O globo, n. 31116, 16/10/2018. Economia, p. 17

 

PF indicia Abilio e ex-dirigente da BRF por fraude sanitária

Gustavo Schmitt

João Sorima Neto

16/10/2018

 

 

Relatório da Operação Trapaça pede que 44 pessoas sejam processadas; executivos negam irregularidades

O empresário Abilio Diniz, ex-presidente do Conselho de Administração da BRF, e Pedro Andrade de Faria, exdiretor global da companhia de alimentos, foram indiciados ontem pela Polícia Federal por suspeita de terem cometido crimes de organização criminosa, falsidade ideológica e estelionato. O indiciamento é fruto da investigação da Operação Trapaça, desencadeada em março deste ano para apurar supostas fraudes em laudos sanitários cometidas por funcionários e executivos da empresa, detentora das marcas Sadia e Perdigão.

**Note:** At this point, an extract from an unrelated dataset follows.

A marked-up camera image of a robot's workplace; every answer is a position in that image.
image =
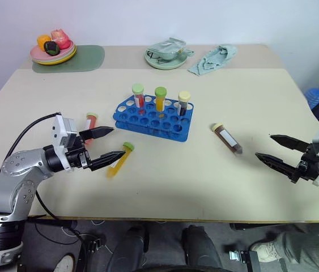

Conforme antecipado pelo colunista do GLOBO Lauro Jardim, outras 42 pessoas foram alvo do indiciamento, entre elas o presidente da Associação Brasileira de Proteína Animal (ABPA) e ex-ministro da Agricultura Francisco Turra. Faria e outras pessoas ligadas à empresa foram presos preventivamente em março deste ano. A Operação Trapaça é um desdobramento da Carne Fraca, de 2017.

O indiciamento não significa culpa. O material da PF será encaminhado ao Ministério Público Federal, que poderá oferecer ou não denúncia à Justiça, se entender que há provas suficientes contra os indiciados. Eles só se tornarão réus se a Justiça receber a denúncia.

As investigações sustentam que cinco laboratórios credenciados pelo Ministério da Agricultura e funcionários da BRF fraudavam os resultados dos exames de amostras de alimentos produzidos pela empresa. O objetivo seria contornar requisitos sanitários específicos de países importadores dos produtos.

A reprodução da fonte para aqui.